000 Xxxx Xxxxxxxxx Xxxxxx
Xxxxxxxxx, XX 00000
RE: INVESTMENT ADVISORY AND SERVICING AGREEMENT
Gentlemen:
The undersigned (each signatory to be referred to herein as "Client"
for its respective account) employ you ("Advisor") as investment advisor
and to perform investment accounting services, and Advisor agrees to serve
in said capacities, on the following terms and conditions:
1. Definitions
"Authorized Investments" - Equity Investments, Long Term Investments
and Short Term Investments.
"Equity Investments" - any common stock or other equity investments
that conform to the restrictions applicable to such investments in
the Guidelines.
"Investment Accounts" or "Accounts" - the separate accounts for each
Client which are each to be managed in accordance with paragraph 2(a)

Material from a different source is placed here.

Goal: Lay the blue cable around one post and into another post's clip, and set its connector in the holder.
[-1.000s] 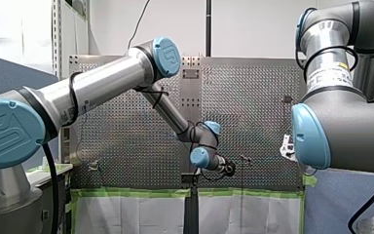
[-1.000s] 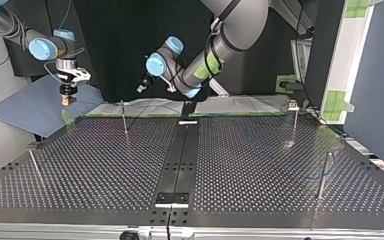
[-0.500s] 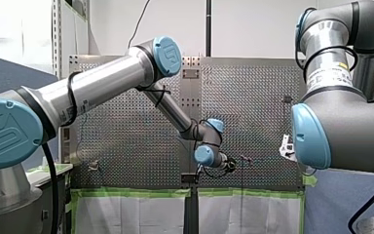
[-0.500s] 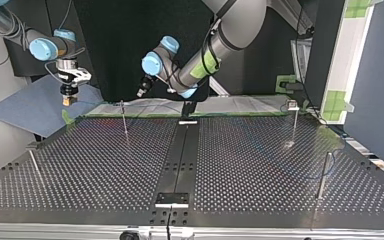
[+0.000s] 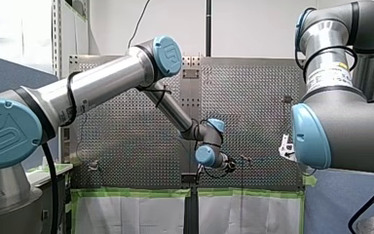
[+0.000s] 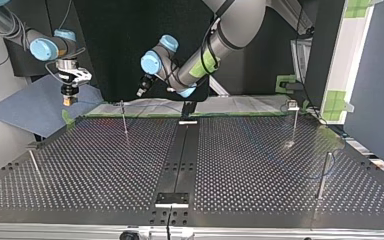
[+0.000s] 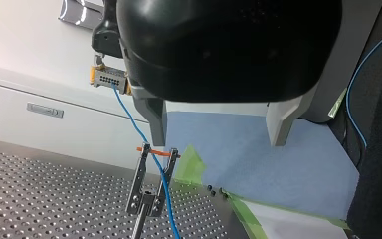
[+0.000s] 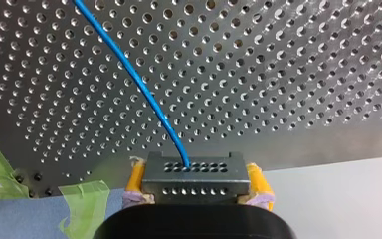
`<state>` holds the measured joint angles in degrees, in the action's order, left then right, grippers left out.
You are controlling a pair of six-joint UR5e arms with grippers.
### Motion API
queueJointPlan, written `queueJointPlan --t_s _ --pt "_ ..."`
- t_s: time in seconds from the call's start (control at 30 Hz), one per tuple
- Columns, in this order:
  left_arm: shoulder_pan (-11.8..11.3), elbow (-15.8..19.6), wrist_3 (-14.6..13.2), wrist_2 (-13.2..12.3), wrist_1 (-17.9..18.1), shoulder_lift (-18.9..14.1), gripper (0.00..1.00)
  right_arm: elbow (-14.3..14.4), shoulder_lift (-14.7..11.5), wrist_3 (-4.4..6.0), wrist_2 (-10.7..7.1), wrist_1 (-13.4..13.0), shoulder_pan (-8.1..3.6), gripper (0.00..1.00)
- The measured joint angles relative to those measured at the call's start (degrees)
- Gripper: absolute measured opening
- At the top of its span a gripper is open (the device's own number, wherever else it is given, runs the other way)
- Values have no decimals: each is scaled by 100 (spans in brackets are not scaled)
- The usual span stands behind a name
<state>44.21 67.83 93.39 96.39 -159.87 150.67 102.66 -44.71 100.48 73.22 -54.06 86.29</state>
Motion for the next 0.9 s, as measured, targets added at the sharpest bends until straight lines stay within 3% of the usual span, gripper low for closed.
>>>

hereof. The Accounts shall consist of those custody accounts held by
the Custodian (hereinafter defined) or any successor Custodian, for
which Client has directed the Custodian to follow instructions from
Advisor regarding the purchase and/or sale of assets therein.
"Long Term Investments" - any fixed-income investment with a maturity
remaining at the time of purchase of one year or more.
"Short Term Investments" - any fixed-income investment with a
maturity remaining at the time of purchase of less than one year,
made pending the availability and/or consummation of appropriate Long
Term or Equity Investments.
2. Authority
(a) Investment Accounts
Advisor shall have full power to supervise and direct Authorized
Investments in the Investment Accounts, making and implementing
investment decisions without prior consultation with Client, in
accordance with the objectives and limitations furnished to the
Advisor in writing by Client from time to time (such objectives
and limitations, as in effect from time to time, are hereafter
referred to as the "Guidelines"), and subject to the
authorization and limitations contained in Wisconsin Insurance
Code Chapter 620 and the Wisconsin Adm. Code Section Ins. 6.20.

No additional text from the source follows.